Where the Ely meets the Taff has always been indeterminate. River
mouths move as if they were speaking. Silt accumulates then shifts.
The rivers themselves meander. In Cardiff's heyday the Ely looped
here like a Hindu snake. Railtracks crossed the peninsula to the Victoria
Wharf coal-stays on the tidal harbour. Penarth Dock station watched
from the far side. Grime and sweat. The substance big cities are made
from. By the 1960s the industry had gone and the wooden wharfs had
begun to crumble. The Ely meanders were abandoned in 1971 and the
river diverted through a new straight channel cut along their western
edge. The river now ran parallel to the Cogan railway. Revealed hollows
were used as landfill. The ancient Penarth Moors became a dump for
city garbage. By the 1990s the hollows were full, capped with three-feet
of impervious clay and redeveloped as Grangemoor Parc with the Cardiff
Bay Retail Park alongside. South East lay the Ferry Road peninsula,
the Red House, the Cardiff Bay Yacht Club, and the site for the in-coming
Sports Village and attendant housing. To the south west, up Dunleavy
Drive, are Ely Fields. Ely Fields? Secret, gated Cardiff. A thirty-acre
triangle of land with the river front on its long side and the elevated
Grangetown Link and Cogan Spur roadways on the others. Peer into it
as you drive past, most you'll see are trees.

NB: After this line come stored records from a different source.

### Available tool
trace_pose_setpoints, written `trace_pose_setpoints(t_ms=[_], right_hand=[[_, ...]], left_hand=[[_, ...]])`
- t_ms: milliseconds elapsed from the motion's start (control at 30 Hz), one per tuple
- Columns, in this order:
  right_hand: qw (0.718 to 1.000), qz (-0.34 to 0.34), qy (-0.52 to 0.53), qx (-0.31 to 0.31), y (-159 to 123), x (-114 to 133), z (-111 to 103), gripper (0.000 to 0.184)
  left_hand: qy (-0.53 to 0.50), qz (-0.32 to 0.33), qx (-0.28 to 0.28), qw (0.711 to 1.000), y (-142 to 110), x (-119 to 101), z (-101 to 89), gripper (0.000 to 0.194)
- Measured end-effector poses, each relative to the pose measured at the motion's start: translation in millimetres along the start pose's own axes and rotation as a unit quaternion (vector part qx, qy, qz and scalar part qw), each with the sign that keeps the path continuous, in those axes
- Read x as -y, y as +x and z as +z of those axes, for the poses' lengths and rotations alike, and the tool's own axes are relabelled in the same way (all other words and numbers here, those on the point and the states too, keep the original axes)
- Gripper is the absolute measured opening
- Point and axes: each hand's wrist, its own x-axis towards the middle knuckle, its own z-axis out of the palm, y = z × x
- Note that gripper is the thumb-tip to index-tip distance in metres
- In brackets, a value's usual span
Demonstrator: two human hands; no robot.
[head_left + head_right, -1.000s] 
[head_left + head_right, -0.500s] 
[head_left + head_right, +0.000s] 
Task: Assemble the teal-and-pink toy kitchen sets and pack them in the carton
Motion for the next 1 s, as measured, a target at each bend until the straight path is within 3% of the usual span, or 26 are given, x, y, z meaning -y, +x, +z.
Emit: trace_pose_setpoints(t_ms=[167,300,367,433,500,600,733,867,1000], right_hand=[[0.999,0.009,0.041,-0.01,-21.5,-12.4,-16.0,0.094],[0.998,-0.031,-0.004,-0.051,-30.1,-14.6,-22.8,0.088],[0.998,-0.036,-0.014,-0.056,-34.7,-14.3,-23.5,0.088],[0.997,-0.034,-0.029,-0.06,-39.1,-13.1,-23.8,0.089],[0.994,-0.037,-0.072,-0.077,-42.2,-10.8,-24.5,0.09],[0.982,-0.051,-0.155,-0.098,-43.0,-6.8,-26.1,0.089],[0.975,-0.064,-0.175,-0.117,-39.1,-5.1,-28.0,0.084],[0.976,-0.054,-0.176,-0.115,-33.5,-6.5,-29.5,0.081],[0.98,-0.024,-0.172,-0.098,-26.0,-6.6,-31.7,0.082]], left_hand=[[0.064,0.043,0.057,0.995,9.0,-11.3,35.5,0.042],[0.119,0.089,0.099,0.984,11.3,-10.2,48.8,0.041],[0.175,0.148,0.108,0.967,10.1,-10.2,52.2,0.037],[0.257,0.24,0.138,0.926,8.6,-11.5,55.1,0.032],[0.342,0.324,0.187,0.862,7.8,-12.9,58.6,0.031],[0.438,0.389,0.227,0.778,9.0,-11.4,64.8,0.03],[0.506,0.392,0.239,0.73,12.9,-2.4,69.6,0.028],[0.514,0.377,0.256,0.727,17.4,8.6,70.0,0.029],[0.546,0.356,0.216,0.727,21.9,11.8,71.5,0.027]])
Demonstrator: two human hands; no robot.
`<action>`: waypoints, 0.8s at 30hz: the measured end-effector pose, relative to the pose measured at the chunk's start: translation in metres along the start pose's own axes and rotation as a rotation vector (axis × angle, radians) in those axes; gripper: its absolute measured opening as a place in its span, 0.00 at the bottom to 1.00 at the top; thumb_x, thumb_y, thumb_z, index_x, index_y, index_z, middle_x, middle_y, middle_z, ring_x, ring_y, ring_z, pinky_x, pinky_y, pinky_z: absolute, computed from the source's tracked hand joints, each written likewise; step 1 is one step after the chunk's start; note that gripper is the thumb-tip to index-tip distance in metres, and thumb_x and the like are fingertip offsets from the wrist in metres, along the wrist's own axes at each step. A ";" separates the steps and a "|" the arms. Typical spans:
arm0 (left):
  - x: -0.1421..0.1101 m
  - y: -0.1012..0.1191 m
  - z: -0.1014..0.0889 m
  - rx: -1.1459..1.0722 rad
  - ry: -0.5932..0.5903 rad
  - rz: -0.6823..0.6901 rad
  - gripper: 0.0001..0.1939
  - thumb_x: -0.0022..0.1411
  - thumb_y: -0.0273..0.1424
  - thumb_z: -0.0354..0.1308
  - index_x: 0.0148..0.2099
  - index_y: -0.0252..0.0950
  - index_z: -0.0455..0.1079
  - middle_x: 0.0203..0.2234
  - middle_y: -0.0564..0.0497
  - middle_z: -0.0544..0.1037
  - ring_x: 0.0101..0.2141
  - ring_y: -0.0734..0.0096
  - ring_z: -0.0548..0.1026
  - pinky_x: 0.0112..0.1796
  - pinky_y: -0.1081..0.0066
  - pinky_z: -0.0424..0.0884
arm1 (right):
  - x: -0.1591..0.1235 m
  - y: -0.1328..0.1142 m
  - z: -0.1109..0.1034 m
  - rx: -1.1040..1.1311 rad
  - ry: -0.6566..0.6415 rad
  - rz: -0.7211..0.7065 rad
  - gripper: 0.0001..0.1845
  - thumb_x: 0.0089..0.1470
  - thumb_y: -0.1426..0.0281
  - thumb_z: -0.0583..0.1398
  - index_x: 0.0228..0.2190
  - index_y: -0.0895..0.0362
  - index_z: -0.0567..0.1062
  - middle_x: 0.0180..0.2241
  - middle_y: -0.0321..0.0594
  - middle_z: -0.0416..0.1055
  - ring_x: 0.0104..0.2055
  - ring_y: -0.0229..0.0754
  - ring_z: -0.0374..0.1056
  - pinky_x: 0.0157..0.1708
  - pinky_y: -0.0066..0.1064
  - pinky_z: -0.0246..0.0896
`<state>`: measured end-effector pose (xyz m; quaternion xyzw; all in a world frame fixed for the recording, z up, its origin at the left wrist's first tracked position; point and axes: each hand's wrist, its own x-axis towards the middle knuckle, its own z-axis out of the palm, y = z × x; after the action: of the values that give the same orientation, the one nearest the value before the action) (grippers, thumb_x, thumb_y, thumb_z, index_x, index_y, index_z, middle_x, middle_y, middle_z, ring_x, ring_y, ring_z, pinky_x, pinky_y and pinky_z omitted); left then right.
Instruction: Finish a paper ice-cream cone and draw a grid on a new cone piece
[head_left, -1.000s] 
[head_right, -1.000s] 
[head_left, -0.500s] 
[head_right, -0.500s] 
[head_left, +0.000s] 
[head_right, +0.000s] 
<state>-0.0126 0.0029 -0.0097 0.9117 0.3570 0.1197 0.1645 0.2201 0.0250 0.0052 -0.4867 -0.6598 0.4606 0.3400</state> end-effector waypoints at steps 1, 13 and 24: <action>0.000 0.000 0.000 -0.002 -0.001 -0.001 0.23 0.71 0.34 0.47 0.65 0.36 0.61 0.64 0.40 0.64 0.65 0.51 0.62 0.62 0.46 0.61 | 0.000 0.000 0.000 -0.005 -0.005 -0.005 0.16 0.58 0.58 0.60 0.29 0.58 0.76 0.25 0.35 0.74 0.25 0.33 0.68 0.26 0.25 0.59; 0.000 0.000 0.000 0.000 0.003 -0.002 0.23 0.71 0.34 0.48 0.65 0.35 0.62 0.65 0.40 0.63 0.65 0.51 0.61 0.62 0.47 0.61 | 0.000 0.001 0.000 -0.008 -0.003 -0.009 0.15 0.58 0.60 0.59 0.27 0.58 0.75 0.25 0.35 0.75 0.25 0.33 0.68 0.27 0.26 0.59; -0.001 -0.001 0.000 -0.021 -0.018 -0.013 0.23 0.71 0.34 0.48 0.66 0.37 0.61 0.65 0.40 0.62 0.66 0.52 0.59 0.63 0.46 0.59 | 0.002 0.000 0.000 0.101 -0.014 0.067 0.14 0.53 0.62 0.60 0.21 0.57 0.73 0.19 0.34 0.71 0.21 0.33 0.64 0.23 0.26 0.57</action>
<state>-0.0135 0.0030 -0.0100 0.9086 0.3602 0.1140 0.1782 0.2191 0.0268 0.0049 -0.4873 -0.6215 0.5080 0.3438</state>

This is home to the exclusive Grangemoor Court waterfront apartments
(£160,000 plus for a one bedroomed flat at 2004 prices) and
Cardiff's much-vaunted Celtic Gateway Media Park. WDA, Rhodri, suits
and smiles. Who creates these names? No park, no gateway, and hardly
Celtic. Penarth mud, drained. But the media are here. NTL's bespoke
65,000 square foot call-centre with its glazed atria and softly curving
maritime roof gleams white on the green sward . Opposite is BT's prize
ninety-million-pound Internet Data Centre (IDC). Known as Elinia House,
the complex is run by BT Global Services. No sign anywhere of the
rolling silt mud that this place once was. South is water. Sky is
blue. In the sun it feels like the Mediterranean.

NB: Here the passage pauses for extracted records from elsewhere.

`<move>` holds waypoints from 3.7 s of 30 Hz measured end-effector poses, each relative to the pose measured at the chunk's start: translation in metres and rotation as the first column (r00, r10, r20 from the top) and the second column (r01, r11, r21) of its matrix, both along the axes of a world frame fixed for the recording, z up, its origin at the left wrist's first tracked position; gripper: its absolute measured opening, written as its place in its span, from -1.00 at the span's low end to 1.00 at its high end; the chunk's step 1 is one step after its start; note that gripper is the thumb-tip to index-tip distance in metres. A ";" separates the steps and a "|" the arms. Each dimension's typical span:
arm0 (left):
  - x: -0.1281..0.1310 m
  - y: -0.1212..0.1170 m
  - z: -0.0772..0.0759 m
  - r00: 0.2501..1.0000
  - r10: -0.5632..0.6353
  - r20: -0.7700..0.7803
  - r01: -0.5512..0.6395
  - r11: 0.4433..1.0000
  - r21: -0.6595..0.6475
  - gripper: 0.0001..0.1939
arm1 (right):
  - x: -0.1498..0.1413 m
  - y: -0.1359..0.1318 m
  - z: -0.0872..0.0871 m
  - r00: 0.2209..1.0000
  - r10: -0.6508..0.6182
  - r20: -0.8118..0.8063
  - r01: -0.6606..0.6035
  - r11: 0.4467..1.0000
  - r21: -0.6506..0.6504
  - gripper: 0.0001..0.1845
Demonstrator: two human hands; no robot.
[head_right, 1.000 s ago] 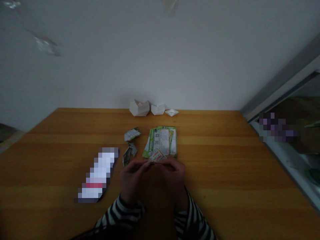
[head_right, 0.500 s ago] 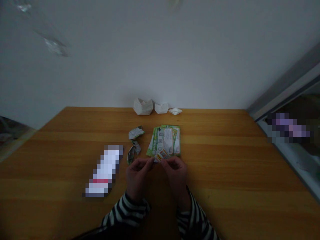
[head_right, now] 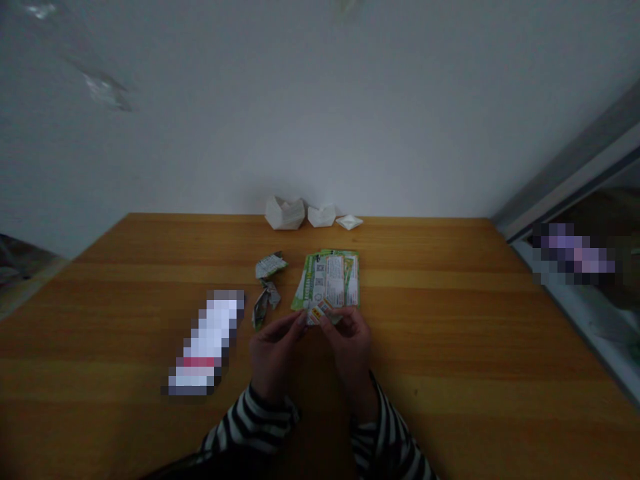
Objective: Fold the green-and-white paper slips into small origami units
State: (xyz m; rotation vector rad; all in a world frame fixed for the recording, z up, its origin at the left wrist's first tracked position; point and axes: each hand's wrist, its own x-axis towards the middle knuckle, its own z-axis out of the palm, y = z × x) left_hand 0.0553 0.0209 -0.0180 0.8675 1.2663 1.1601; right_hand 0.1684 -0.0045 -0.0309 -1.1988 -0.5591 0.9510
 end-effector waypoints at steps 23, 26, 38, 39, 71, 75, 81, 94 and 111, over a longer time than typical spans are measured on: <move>0.003 -0.002 0.011 0.994 0.028 0.104 -0.026 1.000 -0.014 -0.62 | -0.002 -0.006 0.010 0.939 0.328 -0.099 -0.322 0.944 0.073 -0.43; 0.000 0.000 0.009 0.992 0.028 0.125 -0.021 0.998 -0.055 -0.60 | -0.003 -0.007 0.010 0.910 0.394 -0.131 -0.383 0.918 0.102 -0.33; 0.000 0.005 0.004 0.974 -0.224 -0.028 0.226 0.970 0.086 -0.71 | 0.002 -0.008 0.003 0.849 0.233 0.475 -0.281 0.959 0.033 -0.50; -0.001 0.006 0.004 0.973 -0.222 -0.062 0.227 0.969 0.091 -0.74 | 0.002 -0.009 0.002 0.835 0.229 0.501 -0.275 0.961 0.019 -0.51; -0.016 0.018 0.015 0.971 -0.199 -0.131 0.206 0.977 0.049 -0.85 | 0.022 -0.002 0.011 0.930 0.361 0.073 -0.366 0.928 0.068 -0.72; -0.014 0.018 0.014 0.954 -0.277 -0.116 0.284 0.958 0.042 -0.82 | 0.021 -0.001 0.011 0.946 0.297 0.130 -0.304 0.952 0.038 -0.69; -0.010 0.015 0.009 0.879 -0.463 -0.109 0.469 0.882 0.036 -0.67 | 0.023 0.000 0.009 0.951 0.280 0.132 -0.280 0.960 -0.021 -0.45; -0.012 0.016 0.009 0.883 -0.469 -0.021 0.469 0.881 0.065 -0.80 | 0.027 0.003 0.005 0.930 0.358 0.088 -0.356 0.934 -0.037 -0.77; -0.019 0.021 0.003 0.849 -0.484 0.213 0.496 0.868 -0.002 -0.79 | 0.034 0.001 0.001 0.905 0.335 0.263 -0.345 0.939 -0.009 -0.87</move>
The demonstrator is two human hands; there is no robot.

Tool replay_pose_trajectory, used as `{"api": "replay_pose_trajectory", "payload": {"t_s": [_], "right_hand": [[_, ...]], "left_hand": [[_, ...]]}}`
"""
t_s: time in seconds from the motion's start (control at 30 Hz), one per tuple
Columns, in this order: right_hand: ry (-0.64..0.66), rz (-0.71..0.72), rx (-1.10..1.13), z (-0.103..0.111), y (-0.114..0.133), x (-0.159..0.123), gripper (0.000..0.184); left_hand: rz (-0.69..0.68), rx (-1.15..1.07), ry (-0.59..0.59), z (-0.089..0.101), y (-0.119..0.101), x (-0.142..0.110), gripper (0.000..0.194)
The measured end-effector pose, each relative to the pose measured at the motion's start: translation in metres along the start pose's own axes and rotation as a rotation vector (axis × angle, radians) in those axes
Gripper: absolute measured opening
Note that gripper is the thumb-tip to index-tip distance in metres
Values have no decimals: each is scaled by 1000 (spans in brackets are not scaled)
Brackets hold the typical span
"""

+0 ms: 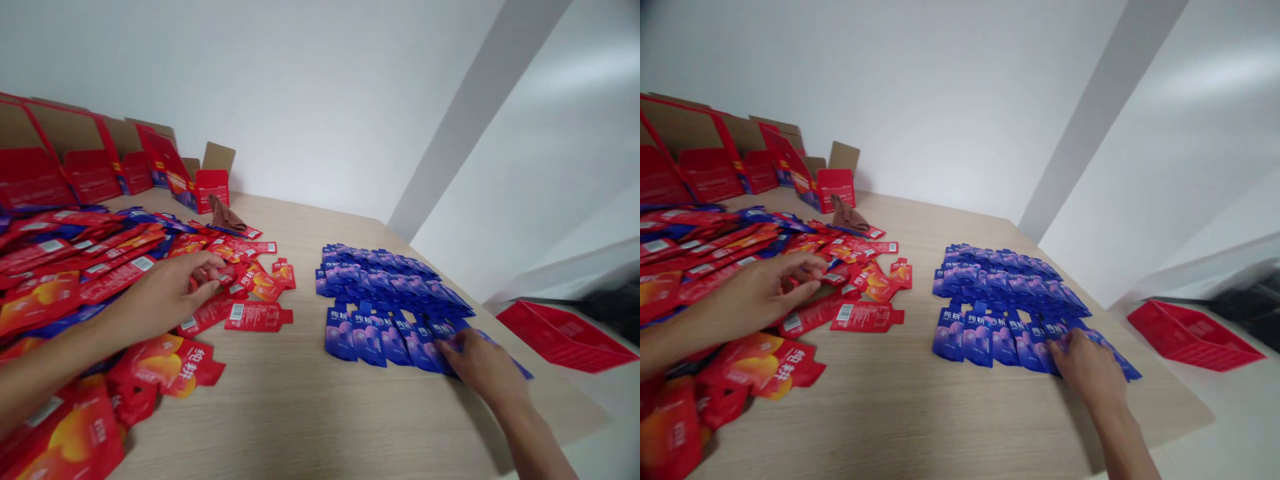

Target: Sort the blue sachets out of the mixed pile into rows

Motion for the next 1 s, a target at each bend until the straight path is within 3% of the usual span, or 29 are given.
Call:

The glass front of the IDC is riddled with words. High over the revolving
entrance run a series of names: Peter Pan Tinkerbell Roger Ellis
Norman Schwenk D.Z. Phillips William Carlos Williams William ap Will
William Williams Jones Walcott St Paul ap Iestyn A.M. Allchin.

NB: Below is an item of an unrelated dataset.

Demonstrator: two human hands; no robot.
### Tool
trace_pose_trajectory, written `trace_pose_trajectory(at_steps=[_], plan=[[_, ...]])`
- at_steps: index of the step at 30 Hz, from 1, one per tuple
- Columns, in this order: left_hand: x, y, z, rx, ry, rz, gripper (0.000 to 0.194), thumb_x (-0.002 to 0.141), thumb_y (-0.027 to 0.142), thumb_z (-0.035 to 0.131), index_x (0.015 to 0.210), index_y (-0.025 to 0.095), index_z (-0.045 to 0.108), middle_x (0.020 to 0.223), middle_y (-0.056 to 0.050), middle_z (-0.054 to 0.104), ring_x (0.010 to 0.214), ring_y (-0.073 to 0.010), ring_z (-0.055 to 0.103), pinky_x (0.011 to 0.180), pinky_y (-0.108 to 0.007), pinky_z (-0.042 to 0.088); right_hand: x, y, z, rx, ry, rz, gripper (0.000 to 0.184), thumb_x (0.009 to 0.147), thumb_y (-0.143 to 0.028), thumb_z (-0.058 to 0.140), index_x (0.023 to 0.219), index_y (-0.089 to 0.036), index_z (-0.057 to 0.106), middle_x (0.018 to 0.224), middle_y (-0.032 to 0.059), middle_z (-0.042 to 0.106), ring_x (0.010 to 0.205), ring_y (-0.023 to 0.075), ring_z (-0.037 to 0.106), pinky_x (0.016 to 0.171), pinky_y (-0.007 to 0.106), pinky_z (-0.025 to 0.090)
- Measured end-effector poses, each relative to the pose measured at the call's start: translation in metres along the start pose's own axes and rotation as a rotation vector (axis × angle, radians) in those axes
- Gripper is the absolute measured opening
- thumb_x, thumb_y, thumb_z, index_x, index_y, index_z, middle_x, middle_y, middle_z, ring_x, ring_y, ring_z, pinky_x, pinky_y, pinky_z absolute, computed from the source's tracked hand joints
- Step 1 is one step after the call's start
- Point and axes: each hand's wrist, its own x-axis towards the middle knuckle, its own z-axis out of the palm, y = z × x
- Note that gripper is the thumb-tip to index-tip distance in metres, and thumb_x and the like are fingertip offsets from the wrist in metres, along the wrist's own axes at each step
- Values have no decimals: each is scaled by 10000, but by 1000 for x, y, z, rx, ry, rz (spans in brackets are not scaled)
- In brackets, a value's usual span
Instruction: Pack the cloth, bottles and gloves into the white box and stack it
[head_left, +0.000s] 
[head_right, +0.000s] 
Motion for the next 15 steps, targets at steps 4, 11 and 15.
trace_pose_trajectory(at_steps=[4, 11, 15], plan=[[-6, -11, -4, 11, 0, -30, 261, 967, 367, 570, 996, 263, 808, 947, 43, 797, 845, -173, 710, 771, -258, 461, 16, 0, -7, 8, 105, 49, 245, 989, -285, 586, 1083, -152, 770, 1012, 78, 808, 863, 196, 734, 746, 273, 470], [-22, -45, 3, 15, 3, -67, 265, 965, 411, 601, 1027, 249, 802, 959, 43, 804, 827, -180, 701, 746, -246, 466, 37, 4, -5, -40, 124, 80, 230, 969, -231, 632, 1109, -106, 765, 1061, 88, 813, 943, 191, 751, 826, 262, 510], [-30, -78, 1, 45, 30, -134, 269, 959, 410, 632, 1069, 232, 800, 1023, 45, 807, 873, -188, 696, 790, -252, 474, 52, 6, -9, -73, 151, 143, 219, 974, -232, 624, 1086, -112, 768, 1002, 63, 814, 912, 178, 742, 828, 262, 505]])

Norman, poet, hat wearer, and American denizen of the Cardiff literary
scene for at least forty years hasn't seen his name up here yet. Nether
has Roger Ellis, nor, come to that, has Peter Pan, William Carlos
Williams nor A M Allchin. These are all fragments of my long web poem
R S Thomas Information, never published in hard copy form but now
here, hard as you like and in copious quantity, all over BT's Bay
masterpiece. I've parked my car on the roadside under the Link Road
bridge. The official car parks are all chain fenced and motor barriered.
The service roads look vulnerable, park and someone will remove your
vehicle with a rocket launcher. Or tow it away for scrap. At the entrance
a uniformed guard tells me that I can't just turn up here, I need
an appointment. These buildings are not like offices. They are not
. Inside the lobby is all curves and glass and R S Thomas deconstructed.
Risk ripening rescued red random rubbing reborn R. rooting rnld
ring remote rain rain rooting roof reason remoter root removes roses
return rigid. Three hundred people a day will walk past it. fescue
fuddled females flame fire flies flying failed flowed from fields
foolish fields foolish This is data in action. You look at it.
You read it. You don't take it in.
Back in the early 80s when the best home computer in the world was
the BBC B with 32k memory, no printer and a cassette-tape A-drive
I wrote a program in Basic which would compose Anglo-Welsh poems for
me. I set up a number of word pools containing the sort of vocabulary
the Anglo-Welsh were famous for - sheep, stipple, cariad, hillside,
hiraeth, chapel, pit - and then a couple of rules for how these words
could be combined. Up it all came on screen.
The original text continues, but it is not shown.